JULIE ENGLER | Hagadone News Network | UPDATED 2 years AGO
by JULIE ENGLER
Julie Engler covers Whitefish City Hall and writes community features for the Whitefish Pilot. She earned master's degrees in fine arts and education from the University of Montana. She can be reached at jengler@whitefishpilot.com or 406-882-3505. | October 23, 2022 12:00 AM

Perhaps you’ve seen the colorful beverage in a glass bottle in stores and have wondered what Jun Tea is and how to pronounce it.

Jun tea is technically a kombucha, which is a fermented mushroom tea made with sugar and black tea. However, Jun is made with honey and green tea, so it is full of antioxidants and has less caffeine.

Everything about Brooke Lynn Dodson’s company, Vibrant Roots, focuses on mushrooms and bees, from her logo through the product line, because of their varied health benefits and ecological importance.

Dodson had always had an interest in health and wellness and had been brewing her own kombucha for over 10 years when she was diagnosed with cancer. Because of her family history, Dodson was considered to be at high-risk to have her cancer spread or be terminal.

“I saw four different doctors. They did cut out some of the cancer out but they wanted me to have a full hysterectomy when I was 24 years old,” Dodson said.

Stunned by the prospect of never being able to have children, she took a deeper dive into her health-based education with the hope of being able to heal herself naturally.

“I can increase my antioxidants, I can balance my body's pH, I can take functional mushrooms that help fight cancer,” she said. “None of the doctors knew anything I was talking about, at all.”
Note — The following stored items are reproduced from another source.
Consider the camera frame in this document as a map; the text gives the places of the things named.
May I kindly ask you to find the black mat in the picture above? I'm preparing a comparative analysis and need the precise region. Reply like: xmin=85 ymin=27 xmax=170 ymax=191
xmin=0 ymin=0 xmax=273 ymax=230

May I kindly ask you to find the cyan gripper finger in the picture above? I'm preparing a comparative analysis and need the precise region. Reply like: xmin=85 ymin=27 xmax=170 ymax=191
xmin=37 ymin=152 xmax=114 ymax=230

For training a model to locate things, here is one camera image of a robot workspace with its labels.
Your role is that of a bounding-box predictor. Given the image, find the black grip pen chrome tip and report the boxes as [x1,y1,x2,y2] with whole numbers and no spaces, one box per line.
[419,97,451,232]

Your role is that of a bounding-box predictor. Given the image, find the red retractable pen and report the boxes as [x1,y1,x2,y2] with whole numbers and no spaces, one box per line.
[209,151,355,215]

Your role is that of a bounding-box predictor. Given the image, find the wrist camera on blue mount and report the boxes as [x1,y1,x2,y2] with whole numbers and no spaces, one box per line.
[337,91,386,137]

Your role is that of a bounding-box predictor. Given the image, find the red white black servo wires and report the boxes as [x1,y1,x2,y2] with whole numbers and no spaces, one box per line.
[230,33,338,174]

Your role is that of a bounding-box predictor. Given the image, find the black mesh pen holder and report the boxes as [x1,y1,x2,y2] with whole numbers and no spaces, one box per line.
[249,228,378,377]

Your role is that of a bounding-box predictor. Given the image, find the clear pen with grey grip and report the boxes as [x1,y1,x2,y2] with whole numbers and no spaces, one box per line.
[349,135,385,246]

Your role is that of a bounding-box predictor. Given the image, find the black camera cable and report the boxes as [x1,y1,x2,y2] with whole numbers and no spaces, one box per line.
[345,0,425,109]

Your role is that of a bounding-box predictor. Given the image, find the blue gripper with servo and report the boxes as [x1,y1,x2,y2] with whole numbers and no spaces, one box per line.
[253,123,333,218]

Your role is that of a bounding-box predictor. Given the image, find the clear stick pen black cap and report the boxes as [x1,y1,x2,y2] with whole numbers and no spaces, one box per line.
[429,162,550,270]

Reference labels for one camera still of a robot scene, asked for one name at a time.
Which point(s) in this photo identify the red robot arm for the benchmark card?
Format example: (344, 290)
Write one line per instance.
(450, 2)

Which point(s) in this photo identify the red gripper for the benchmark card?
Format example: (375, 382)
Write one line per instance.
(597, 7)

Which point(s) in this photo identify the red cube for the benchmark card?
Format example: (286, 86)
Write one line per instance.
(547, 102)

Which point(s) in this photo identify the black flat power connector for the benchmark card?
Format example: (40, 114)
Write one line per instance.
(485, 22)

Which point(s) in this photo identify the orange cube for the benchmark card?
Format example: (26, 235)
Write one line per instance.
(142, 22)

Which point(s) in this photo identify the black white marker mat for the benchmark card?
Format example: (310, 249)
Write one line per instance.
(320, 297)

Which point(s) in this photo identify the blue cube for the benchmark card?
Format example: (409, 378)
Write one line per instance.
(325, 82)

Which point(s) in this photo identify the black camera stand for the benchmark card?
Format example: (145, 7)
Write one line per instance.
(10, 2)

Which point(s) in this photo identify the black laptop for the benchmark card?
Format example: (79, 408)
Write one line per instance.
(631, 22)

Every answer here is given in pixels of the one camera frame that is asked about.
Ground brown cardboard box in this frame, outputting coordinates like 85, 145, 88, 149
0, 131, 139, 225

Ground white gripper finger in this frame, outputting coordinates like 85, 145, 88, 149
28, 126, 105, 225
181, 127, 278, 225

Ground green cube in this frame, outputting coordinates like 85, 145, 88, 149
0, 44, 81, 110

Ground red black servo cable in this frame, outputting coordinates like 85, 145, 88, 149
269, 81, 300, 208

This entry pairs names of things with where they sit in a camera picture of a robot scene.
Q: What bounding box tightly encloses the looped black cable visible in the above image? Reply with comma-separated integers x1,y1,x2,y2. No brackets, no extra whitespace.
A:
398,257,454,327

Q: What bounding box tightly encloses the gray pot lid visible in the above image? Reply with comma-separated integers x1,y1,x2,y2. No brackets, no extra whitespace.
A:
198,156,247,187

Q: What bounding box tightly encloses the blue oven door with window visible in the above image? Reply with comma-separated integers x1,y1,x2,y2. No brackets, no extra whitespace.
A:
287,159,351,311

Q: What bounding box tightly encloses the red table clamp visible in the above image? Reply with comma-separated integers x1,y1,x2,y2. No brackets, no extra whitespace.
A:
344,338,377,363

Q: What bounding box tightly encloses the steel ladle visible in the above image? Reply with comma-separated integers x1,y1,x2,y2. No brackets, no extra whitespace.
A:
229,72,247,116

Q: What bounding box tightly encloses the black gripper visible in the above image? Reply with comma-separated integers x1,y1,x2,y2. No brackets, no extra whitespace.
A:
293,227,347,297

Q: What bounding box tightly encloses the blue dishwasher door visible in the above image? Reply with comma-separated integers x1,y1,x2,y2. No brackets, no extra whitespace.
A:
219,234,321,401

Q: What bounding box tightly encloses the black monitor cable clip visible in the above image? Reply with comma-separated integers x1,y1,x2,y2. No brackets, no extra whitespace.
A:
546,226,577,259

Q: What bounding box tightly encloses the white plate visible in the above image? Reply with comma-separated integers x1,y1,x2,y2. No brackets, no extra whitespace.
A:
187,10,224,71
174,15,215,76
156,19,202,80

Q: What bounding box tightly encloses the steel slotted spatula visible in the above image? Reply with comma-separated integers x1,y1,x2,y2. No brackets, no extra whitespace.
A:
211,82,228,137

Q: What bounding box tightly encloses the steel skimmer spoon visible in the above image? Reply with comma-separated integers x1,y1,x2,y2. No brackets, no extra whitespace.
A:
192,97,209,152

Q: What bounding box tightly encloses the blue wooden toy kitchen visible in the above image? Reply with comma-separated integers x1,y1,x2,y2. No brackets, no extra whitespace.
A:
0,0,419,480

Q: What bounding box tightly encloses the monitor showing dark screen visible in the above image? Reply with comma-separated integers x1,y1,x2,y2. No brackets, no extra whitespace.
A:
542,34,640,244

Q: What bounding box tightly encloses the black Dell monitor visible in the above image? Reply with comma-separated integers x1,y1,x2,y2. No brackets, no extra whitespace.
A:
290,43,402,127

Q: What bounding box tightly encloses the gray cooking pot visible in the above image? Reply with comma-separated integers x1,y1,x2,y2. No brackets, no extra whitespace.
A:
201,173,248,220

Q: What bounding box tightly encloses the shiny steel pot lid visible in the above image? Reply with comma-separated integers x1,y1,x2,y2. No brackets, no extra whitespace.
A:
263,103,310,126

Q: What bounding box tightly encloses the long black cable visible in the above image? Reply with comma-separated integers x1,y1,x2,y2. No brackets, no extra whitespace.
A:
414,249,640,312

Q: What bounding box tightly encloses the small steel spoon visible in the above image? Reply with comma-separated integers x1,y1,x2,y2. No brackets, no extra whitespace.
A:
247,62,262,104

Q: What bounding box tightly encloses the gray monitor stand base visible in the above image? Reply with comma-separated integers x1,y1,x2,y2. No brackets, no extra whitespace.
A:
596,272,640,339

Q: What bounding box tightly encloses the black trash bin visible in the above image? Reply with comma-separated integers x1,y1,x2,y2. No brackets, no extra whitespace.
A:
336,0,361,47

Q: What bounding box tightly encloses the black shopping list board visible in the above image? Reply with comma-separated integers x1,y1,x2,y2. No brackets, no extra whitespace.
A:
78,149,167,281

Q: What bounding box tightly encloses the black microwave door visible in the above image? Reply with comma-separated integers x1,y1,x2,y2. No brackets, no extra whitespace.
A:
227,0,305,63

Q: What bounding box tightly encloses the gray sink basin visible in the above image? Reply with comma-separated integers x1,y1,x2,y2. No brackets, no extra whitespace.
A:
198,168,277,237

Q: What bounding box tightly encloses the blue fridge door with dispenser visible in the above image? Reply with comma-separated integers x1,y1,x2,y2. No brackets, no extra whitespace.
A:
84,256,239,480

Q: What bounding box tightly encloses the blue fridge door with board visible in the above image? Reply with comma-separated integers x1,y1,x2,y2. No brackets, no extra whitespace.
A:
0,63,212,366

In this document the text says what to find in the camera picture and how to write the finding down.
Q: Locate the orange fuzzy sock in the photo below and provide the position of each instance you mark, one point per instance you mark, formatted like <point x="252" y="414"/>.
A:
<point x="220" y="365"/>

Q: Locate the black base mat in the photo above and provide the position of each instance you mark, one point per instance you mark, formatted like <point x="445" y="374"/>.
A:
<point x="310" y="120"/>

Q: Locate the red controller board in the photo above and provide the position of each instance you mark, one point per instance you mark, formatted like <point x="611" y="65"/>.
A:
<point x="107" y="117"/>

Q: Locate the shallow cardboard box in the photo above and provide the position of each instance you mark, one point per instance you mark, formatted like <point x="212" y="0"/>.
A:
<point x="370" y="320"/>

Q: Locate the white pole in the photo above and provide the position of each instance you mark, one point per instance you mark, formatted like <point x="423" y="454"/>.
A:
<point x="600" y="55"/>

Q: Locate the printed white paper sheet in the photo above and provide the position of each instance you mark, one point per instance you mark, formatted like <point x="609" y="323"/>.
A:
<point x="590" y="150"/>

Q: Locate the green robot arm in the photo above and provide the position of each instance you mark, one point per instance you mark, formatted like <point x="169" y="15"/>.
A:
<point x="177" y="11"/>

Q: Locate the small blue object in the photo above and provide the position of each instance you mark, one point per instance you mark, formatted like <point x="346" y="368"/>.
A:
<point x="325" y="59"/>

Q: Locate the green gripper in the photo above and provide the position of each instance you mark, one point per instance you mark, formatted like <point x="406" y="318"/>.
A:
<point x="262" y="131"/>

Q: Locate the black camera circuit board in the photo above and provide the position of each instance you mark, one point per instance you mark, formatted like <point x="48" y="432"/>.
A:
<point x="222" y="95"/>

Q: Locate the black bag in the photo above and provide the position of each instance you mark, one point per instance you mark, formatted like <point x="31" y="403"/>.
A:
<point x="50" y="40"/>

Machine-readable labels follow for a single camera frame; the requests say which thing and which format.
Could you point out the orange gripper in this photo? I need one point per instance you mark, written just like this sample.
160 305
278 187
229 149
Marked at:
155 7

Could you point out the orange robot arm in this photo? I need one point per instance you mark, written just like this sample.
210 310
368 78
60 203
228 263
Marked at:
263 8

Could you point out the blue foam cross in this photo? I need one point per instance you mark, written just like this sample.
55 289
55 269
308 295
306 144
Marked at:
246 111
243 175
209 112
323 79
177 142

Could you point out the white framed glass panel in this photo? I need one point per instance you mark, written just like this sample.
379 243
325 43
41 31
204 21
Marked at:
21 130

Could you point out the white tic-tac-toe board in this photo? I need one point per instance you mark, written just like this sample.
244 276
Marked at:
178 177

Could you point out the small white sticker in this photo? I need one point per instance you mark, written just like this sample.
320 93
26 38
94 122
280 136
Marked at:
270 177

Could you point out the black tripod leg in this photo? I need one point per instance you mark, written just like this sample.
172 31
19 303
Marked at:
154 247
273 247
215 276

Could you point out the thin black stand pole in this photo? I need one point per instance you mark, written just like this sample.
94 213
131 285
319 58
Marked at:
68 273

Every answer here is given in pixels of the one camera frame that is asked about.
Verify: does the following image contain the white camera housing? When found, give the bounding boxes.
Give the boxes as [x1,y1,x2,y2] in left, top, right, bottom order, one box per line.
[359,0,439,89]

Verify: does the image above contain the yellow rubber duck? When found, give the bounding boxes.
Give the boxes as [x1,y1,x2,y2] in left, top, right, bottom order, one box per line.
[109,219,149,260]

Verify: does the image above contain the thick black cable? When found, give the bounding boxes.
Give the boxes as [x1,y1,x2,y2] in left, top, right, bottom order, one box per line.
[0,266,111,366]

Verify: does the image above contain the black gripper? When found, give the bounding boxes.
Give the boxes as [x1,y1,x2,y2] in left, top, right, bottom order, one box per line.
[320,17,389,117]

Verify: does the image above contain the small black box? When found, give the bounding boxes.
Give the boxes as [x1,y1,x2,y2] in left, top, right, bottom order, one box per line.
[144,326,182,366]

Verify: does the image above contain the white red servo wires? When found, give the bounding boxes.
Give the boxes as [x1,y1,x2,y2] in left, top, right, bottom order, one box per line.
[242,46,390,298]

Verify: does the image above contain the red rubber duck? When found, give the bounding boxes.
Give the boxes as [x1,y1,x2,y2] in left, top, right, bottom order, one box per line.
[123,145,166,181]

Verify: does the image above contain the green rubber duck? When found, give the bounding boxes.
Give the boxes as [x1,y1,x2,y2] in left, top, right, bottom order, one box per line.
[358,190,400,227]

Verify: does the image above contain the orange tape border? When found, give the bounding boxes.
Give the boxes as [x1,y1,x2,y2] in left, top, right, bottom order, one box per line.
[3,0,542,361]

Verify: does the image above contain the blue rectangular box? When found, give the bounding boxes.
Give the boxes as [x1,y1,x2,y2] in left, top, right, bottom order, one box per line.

She researched her condition and found that hers was a very slow-growing cancer. She took the time it afforded as an opportunity to learn about ways she could heal and avoid a serious and life-altering surgery. She studied mycology and nutrition online and at Flathead Valley Community College.

“I stopped consuming sugar. I switched everything to honey,” she began. “I incorporated a ton of functional mushrooms: reishi, cordyceps, lion’s mane, turkey tail, chaga, that I’d never incorporated into my diet previously. And then focused on balancing my body’s pH through the Hot Shot (a product she creates) and getting my gut health healthy with the jun.”

Whether it was the nutritional changes Dodson made or the fact that some of the cancer had been removed, she was cancer-free 15 months after her diagnosis.

“I don’t really know what I did that helped me heal but I made a mushroom tea, I made the Hot Shot and I made the jun,” Dodson said. “One of those things, maybe a combination of all of them, is what helped heal me, so it was something I wanted to offer to everyone.”

DODSON STARTED brewing kombucha even though her introduction to the fermented, bubbly drink was less than stellar.

“The first time I tried it, I… went back up to try to return it because I was like, ‘Something is seriously wrong. This is spoiled; it smells like feet,’” she recalls.

The store clerk assured her that was how it was supposed to be and in time, Dodson found herself craving it and wanting more.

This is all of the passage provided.